**What you are asked to do**
Only the pictures are to be dropped, and the rest of the data should be copied exactly.

--- Supplied material Enclosed Below ---

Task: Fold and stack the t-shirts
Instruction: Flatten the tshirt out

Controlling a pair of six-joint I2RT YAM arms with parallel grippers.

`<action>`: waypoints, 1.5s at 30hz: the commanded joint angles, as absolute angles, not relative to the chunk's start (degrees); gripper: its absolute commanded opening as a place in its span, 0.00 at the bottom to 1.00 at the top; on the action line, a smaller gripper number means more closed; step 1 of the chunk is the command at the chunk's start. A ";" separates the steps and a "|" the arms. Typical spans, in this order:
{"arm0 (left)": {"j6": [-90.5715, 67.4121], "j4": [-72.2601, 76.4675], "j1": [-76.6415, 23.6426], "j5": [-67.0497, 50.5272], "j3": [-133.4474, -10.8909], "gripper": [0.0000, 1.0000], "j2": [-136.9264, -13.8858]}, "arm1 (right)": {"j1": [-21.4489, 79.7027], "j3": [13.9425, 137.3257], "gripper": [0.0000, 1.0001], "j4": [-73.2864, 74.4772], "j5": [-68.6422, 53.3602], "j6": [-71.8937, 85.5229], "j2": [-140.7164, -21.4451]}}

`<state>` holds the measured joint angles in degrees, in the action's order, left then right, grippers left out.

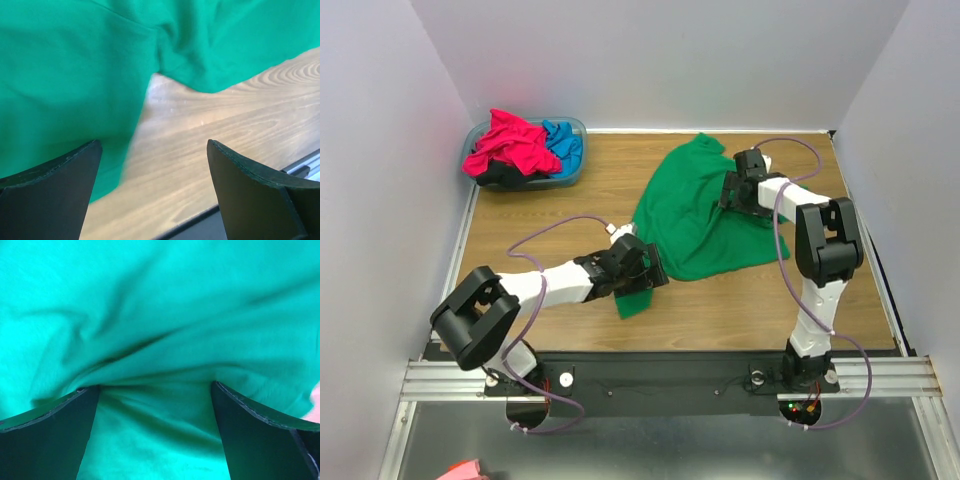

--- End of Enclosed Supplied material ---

**Solution to this problem**
Task: Fold and stack the t-shirts
Instruction: Flatten the tshirt out

Controlling a pair of six-joint I2RT YAM arms with parallel grippers.

`<action>`: waypoints, 1.5s at 30hz: the commanded joint angles, as absolute angles, not relative to the chunk's start (degrees); gripper: its absolute commanded opening as a place in its span, 0.00 at the bottom to 1.00 at the top; on the action line, a smaller gripper number means more closed; step 1 of the chunk is the command at the chunk's start. A ";" separates the steps and a "|" the arms. Typical spans, in this order:
{"arm0 (left)": {"j6": [-90.5715, 67.4121], "j4": [-72.2601, 76.4675], "j1": [-76.6415, 23.6426], "j5": [-67.0497, 50.5272], "j3": [-133.4474, -10.8909], "gripper": [0.0000, 1.0000], "j2": [-136.9264, -13.8858]}, "arm1 (right)": {"j1": [-21.4489, 79.7027], "j3": [13.9425, 137.3257], "gripper": [0.0000, 1.0001], "j4": [-73.2864, 74.4772], "j5": [-68.6422, 53.3602], "j6": [-71.8937, 85.5229], "j2": [-140.7164, -21.4451]}}

`<state>` holds the measured joint angles in degrees, in the action's order, left then right, grippers left out.

This completes the output for the exercise.